- Chechakhata Location in West Bengal, India Chechakhata Chechakhata (India)
- Coordinates: 26°32′N 89°32′E﻿ / ﻿26.54°N 89.54°E
- Country: India
- State: West Bengal
- District: Alipurduar

Area
- • Total: 1.44 km^{2} (0.56 sq mi)

Population (2011)
- • Total: 7,613
- • Density: 5,290/km^{2} (13,700/sq mi)
- Time zone: UTC+5:30 (IST)
- PIN: 736123
- Vehicle registration: WB
- Lok Sabha constituency: Alipurduars (ST)
- Vidhan Sabha constituency: Alipurduars (ST)
- Website: alipuduar.gov.in

= Chechakhata =

Chechakhata is a census town in the Alipurduar I CD block in the Alipurduar subdivision of the Alipurduar district in the state of West Bengal, India.

==Geography==

===Location===
Chechakhata is a census town of Alipurduar. Chechakhata is situated from Alipurduar main city about 3.5 km.

===Area overview===
Alipurduar district is covered by two maps. It is an extensive area in the eastern end of the Dooars in West Bengal. It is undulating country, largely forested, with numerous rivers flowing down from the outer ranges of the Himalayas in Bhutan. It is a predominantly rural area with 79.38% of the population living in the urban areas. The district has 1 municipal town and 20 census towns and that means that 20.62% of the population lives in rural areas. The scheduled castes and scheduled tribes, taken together, form more than half the population in all the six community development blocks in the district. There is a high concentration of tribal people (scheduled tribes) in the three northern blocks of the district.

Note: The map alongside presents some of the notable locations in the subdivision. All places marked in the map are linked in the larger full screen map.

==Demographics==
According to the 2011 Census of India, Chechakata had a total population of 7,613 of which 3,870 (51%) were males and 3,743 (49%) were females. There were 586 persons in the age range of 0 to 6 years. The total number of literate people in Chechakata was 6,392 (90.54% of the population over 6 years).
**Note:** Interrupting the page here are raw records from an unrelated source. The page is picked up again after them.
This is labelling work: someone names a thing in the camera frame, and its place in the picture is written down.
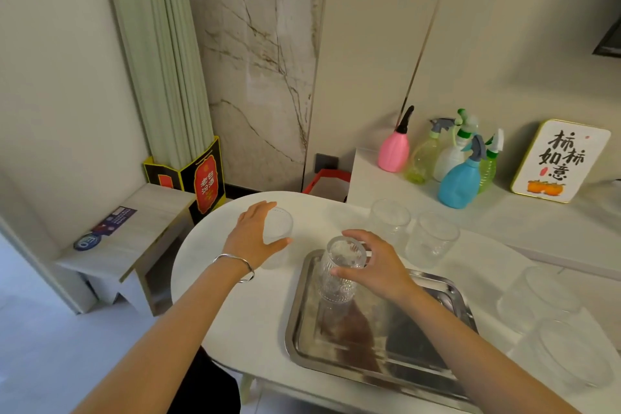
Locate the person's left hand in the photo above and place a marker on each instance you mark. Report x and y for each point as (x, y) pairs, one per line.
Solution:
(247, 239)

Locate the person's right hand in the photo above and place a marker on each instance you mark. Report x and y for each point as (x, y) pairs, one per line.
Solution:
(385, 273)

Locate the person's left thumb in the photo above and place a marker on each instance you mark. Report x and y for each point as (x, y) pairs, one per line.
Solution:
(279, 245)

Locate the person's right thumb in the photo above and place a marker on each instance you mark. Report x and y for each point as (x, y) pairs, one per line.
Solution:
(347, 273)

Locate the smooth clear glass cup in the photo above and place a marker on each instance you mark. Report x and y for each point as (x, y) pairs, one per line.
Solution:
(280, 227)
(432, 239)
(563, 355)
(536, 299)
(390, 219)

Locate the embossed clear glass cup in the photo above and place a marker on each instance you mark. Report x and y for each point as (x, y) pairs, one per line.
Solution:
(337, 290)

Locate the person's left forearm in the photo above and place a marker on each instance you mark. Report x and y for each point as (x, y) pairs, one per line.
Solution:
(165, 336)

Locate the person's right forearm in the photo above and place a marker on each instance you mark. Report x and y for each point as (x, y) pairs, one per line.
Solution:
(465, 355)

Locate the stainless steel tray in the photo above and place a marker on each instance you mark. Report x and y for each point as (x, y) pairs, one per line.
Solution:
(334, 345)

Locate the red bin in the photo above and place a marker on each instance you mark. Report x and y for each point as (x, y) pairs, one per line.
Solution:
(330, 183)

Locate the black yellow red box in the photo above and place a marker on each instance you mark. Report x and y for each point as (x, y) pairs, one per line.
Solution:
(206, 183)

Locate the pink spray bottle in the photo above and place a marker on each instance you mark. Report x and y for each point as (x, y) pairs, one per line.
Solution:
(393, 151)

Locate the yellow-green spray bottle grey head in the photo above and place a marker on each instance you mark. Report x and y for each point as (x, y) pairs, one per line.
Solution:
(421, 161)

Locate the light wooden stool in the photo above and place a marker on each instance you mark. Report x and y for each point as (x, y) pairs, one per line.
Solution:
(140, 229)

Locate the blue spray bottle grey head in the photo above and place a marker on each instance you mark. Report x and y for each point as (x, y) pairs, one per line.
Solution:
(458, 185)

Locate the person's black trousers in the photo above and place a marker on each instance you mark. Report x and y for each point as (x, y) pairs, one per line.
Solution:
(208, 387)

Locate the dark blue printed card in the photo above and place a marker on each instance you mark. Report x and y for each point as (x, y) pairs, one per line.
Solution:
(115, 220)

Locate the round blue sticker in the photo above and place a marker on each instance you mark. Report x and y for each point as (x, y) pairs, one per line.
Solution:
(87, 242)

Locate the pale green curtain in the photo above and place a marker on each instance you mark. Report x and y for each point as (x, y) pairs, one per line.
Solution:
(160, 64)

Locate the white calligraphy sign plaque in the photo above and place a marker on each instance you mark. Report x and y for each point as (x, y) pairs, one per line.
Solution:
(558, 161)

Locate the black wall socket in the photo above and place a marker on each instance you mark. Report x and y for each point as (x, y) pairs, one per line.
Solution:
(326, 162)

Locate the dark picture frame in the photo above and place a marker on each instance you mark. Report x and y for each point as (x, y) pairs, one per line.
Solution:
(610, 40)
As of 2001 India census, Chechakhata had a population of 6847. Males constitute 54% of the population and females 46%. Chechakhata has an average literacy rate of 84%, higher than the national average of 59.5%; with male literacy of 88% and female literacy of 79%. 8% of the population is under 6 years of age.

==Infrastructure==
According to the District Census Handbook 2011, Jalpaiguri, Chechakhata covered an area of 1.44 km^{2}. Among the civic amenities, it had 35 km roads, with open drains, the protected water supply involved tap water from treated sources, borewell, tubewell. It had 2,256 domestic electric connections. Among the medical facilities it had 2 dispensaries/ health centres. Among the educational facilities it had 4 primary schools, 1 middle school, 1 secondary school.